Do not believe in what you do not see and, above all, be very careful about believing in what you see

Do not believe in what you do not see and, above all, be very careful about believing in what you see

Despite the fact that one of the most widely used clichés when someone is skeptical about a certain issue is that "you only believe in what you see" or "if you saw it as I would also believe", seeing something first hand is not enough to believe in it .

In fact, since our senses are fallible and fail more than a fairground shotgun, we should rather be much more careful when deciding to purposely believe something we have seen or experienced.

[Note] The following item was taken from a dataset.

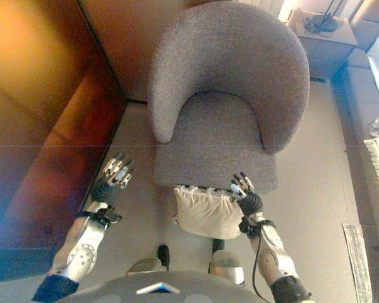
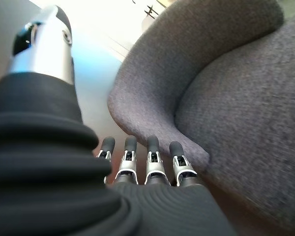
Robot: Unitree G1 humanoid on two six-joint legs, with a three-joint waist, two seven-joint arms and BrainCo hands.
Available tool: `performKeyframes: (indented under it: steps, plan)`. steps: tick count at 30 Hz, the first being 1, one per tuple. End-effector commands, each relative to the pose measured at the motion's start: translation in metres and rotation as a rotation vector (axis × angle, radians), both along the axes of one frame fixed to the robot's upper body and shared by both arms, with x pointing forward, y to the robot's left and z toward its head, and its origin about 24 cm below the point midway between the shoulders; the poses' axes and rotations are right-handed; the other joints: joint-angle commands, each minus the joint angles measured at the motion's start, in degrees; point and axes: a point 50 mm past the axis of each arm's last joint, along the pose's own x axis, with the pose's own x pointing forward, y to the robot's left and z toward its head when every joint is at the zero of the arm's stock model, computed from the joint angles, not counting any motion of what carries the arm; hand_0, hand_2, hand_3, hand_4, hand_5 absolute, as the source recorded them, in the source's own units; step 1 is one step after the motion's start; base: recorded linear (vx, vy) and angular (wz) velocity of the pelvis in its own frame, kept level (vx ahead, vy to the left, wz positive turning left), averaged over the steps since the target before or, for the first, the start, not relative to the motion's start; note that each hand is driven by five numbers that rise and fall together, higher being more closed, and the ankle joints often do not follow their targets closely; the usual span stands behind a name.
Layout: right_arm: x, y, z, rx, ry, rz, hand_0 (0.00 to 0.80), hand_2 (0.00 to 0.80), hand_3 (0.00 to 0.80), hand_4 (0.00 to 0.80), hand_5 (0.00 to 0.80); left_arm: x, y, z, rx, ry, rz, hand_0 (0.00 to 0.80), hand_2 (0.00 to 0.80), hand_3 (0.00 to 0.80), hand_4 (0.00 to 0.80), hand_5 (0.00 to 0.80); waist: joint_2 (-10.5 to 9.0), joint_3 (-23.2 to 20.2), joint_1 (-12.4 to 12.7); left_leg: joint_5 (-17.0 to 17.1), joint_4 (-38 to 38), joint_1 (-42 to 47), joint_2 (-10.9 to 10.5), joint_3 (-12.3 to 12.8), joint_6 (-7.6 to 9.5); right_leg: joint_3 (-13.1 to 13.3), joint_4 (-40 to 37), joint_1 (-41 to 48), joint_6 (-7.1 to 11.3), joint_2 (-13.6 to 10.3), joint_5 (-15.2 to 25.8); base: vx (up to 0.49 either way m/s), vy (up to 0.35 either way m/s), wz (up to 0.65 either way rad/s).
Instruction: Pick up the cushion and take it to the sofa
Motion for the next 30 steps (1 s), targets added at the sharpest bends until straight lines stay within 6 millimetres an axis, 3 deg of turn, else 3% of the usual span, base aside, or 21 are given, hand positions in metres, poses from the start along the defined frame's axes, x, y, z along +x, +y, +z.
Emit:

Don’t believe what you see

Much of what we see and process through our brains is an illusion, partially overriding the maxim "seeing is believing." Naturally this idea defies our common sense, because in turn in an uncommon sense: after all, we only see 1% of the electromagnetic spectrum and we hear 1% of the acoustic spectrum .

Generally speaking, our senses receive about ten million bits of information per second, but as Jennifer Ackerman points out in A Day in the Life of the Human Body : "We consciously process only between seven and forty bits."

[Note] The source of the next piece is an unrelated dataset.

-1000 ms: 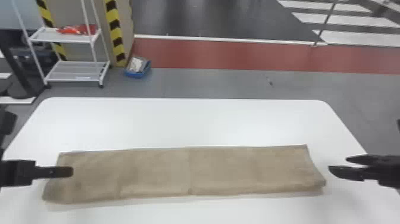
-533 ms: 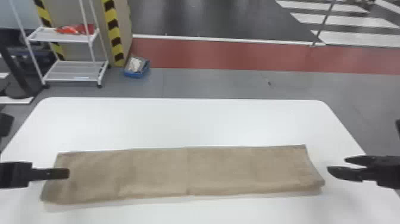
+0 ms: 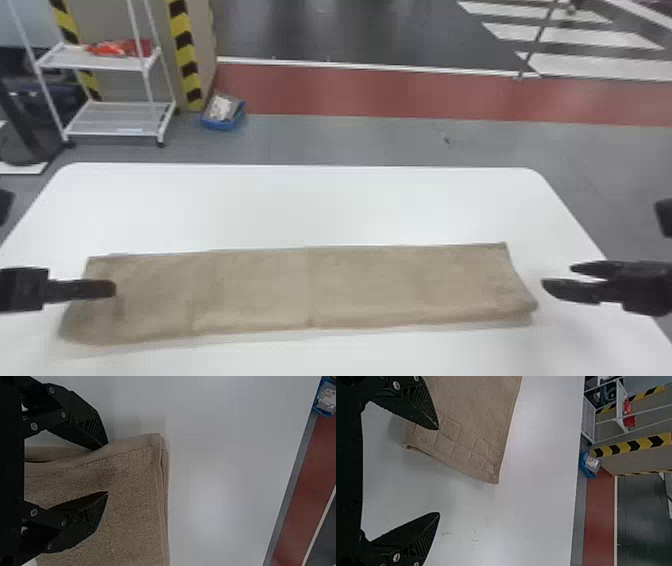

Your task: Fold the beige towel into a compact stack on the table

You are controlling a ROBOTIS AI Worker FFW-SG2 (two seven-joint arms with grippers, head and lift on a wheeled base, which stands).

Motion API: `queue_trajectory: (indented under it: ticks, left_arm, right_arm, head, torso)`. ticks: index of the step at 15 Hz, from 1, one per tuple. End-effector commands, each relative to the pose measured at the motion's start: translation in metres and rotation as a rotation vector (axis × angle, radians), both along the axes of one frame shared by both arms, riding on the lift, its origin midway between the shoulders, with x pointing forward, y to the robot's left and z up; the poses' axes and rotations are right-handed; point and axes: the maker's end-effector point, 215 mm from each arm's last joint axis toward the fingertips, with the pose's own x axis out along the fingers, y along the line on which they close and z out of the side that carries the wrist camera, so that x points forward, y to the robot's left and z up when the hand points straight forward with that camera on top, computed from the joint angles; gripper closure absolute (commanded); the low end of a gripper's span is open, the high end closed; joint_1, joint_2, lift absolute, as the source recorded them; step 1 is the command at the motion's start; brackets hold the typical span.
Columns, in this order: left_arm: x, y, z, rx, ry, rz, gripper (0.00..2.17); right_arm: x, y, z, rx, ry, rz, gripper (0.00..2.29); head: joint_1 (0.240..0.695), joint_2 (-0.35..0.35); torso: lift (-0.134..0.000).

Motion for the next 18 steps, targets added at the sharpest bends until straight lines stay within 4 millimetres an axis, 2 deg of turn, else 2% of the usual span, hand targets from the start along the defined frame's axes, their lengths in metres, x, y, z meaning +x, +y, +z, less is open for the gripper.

We don’t even see X-rays, gamma rays, infrared or ultraviolet light are completely invisible to us. To tell the truth, our eyes only detect red, green and blue, as the theoretical physicist Michio Kaku explains in his book The Future of Our Mind :

That means we have never seen yellow, brown, orange, or many other colors. These colors exist, but our brain can only get an approximate idea of ​​each of them by combining red, green and blue in different proportions.

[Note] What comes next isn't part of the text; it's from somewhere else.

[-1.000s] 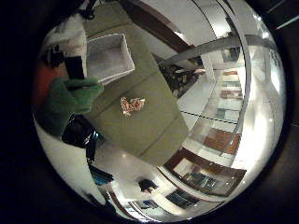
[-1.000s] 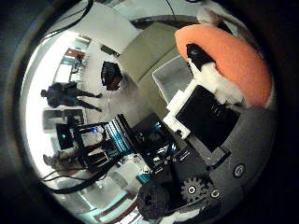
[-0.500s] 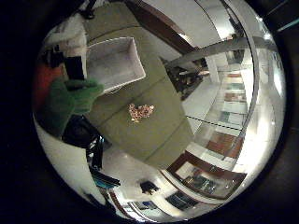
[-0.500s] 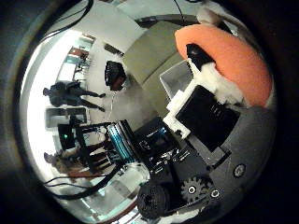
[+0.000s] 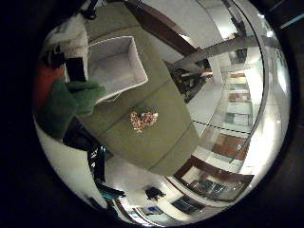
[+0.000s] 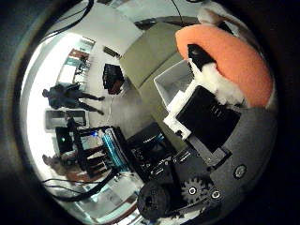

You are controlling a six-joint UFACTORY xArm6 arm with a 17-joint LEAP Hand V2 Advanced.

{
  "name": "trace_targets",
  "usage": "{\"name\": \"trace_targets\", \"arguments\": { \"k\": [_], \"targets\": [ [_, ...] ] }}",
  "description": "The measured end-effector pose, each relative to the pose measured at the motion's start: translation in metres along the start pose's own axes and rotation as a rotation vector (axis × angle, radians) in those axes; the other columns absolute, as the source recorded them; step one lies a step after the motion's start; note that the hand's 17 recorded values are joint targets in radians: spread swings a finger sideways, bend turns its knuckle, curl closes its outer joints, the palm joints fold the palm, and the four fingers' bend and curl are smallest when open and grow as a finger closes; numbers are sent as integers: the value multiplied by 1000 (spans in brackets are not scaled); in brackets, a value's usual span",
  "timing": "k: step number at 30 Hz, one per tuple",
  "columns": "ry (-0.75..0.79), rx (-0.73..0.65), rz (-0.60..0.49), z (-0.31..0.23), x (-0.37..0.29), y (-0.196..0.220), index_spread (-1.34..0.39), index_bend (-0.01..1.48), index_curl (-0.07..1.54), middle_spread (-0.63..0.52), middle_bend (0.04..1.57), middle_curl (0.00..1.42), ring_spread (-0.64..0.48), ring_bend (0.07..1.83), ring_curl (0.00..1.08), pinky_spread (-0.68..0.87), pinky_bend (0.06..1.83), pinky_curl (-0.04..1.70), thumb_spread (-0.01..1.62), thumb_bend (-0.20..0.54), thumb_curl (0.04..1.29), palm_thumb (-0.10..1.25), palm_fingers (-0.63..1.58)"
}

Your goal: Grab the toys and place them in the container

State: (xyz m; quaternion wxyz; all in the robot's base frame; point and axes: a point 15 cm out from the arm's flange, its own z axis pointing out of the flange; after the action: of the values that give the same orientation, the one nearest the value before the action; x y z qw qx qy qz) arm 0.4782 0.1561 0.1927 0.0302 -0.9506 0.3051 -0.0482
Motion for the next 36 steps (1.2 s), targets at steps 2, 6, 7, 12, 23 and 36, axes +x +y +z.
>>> {"name": "trace_targets", "arguments": {
  "k": [2, 6, 7, 12, 23, 36],
  "targets": [
    [1, 3, 0, 6, 1, -2, -255, 1110, 886, -217, 1197, 1011, -276, 1277, 961, -198, 1415, 874, 774, -18, 862, 978, 1092],
    [0, 3, -8, 19, -1, -7, -255, 1110, 886, -217, 1197, 1011, -276, 1277, 961, -198, 1415, 875, 773, -19, 860, 979, 1092],
    [-1, 4, -13, 23, -3, -9, -254, 1113, 885, -217, 1196, 1011, -276, 1276, 961, -198, 1414, 875, 775, -17, 862, 987, 1094],
    [-28, 9, -15, 35, -16, -18, -254, 1120, 888, -217, 1196, 1011, -276, 1276, 961, -198, 1414, 875, 772, -19, 865, 985, 1094],
    [-68, 8, -58, 73, -52, -40, -253, 1122, 887, -217, 1198, 1010, -281, 1269, 972, -198, 1415, 876, 759, -18, 871, 994, 1092],
    [-106, -35, -67, 133, -73, -41, -256, 1135, 895, -216, 1216, 1016, -282, 1265, 979, -205, 1402, 888, 724, -16, 900, 1018, 1091]
  ]
}}
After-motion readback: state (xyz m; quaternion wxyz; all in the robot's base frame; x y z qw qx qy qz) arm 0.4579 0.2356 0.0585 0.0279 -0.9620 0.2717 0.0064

There are some rules that we can follow when the compass breaks down, like those put forward by Carl Sagan. But they are very difficult to carry out all the time, because we are human beings, not perfectly rational machines. You can elaborate on it in the following video where you are urged not to believe in anything whose foundation cannot be explained in order to achieve the closest thing to a handful of models that describe the most ontologically similar to Truth:

This is precisely why science developed as recently as the seventeenth century . Because science is something like a mechanism, a procedure, a machine, a check list , which allows to discard a mountain of assumptions that are not capable of exceeding its demands.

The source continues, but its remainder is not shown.